Prosecutors were unable to prove strong suspicions that the attack was to have involved chemicals, even though investigators found equipment, including a protective suit, and chemicals including the highly toxic ricin.
In handing down sentences, the court followed the prosecutor's office by giving the maximum 10-year term to the group's alleged chemicals expert, Menad Benchellali. However, Menad's father, Chellali Benchellali, an imam, or prayer leader, in the Lyon suburb of Venissieux, received only an 18-month suspended prison term -- far lower than the prosecution's demand for six years behind bars.
The court convicted 24 defendants of criminal association in relation with a terrorist enterprise, a broad charge used by France to sweep wide in bringing terror suspects to justice. One other was convicted of using false papers.
The Benchellali family was at the center of the case, with Menad's mother, Hafsa, and brother, Hafed, also on trial for roles in the plot to carry out an attack in France.
The network was dismantled in two waves, the first in December 2002 as investigators stormed two houses in the Paris suburb of La Courneuve and the nearby town of Romainville. They found gas canisters, fuses, chemicals and a suit to protect against chemical attacks.
During a second wave of arrests, in January 2004 in Venissieux, in southeast France, investigators found chemical products, including ricin, and definitively broke up the network.
The prosecution contended that the group was plotting an attack in Paris, but could not define the target. The Russian Embassy, a police station and the Eiffel Tower were mentioned during interrogations.
"These convictions profit the United States, Algeria and Russia," said Isabelle Coutant, lawyer for defendant Merouane Benhamed. "They have been convicted because they are Muslims," she claimed.
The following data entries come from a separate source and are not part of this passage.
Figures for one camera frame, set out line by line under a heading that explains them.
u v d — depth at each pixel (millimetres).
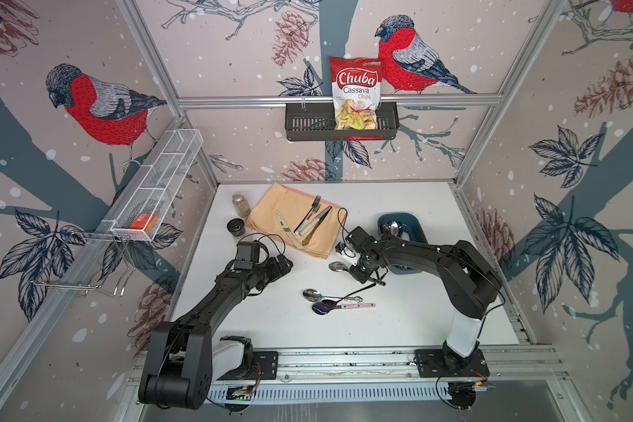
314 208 1106
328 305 820
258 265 735
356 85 823
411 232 1029
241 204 1039
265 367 728
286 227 1041
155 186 777
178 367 395
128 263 748
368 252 698
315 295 850
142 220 669
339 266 934
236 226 920
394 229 1007
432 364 729
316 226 1047
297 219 1074
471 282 485
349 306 837
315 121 949
Prosecutor Anne Kostomaroff, profiling the network, put the origins of the group in Chlef, Algeria, in 1999, where eight members had refused an Algerian government amnesty plan for Islamic insurgents in the North African country. Various members then traveled to Spain, France, Italy and the border region between Pakistan and Afghanistan, while a core group formed in the Paris region in late 2000 to create a support ring for Islamic militants in the war-ravaged Russian republic of Chechnya.
However, the Benchellali family has long been established in Lyon. Imam Benchellali is known to have occasionally used his makeshift mosque on the ground floor of a high-rise building to collect funds for Islamic fighters in Chechnya.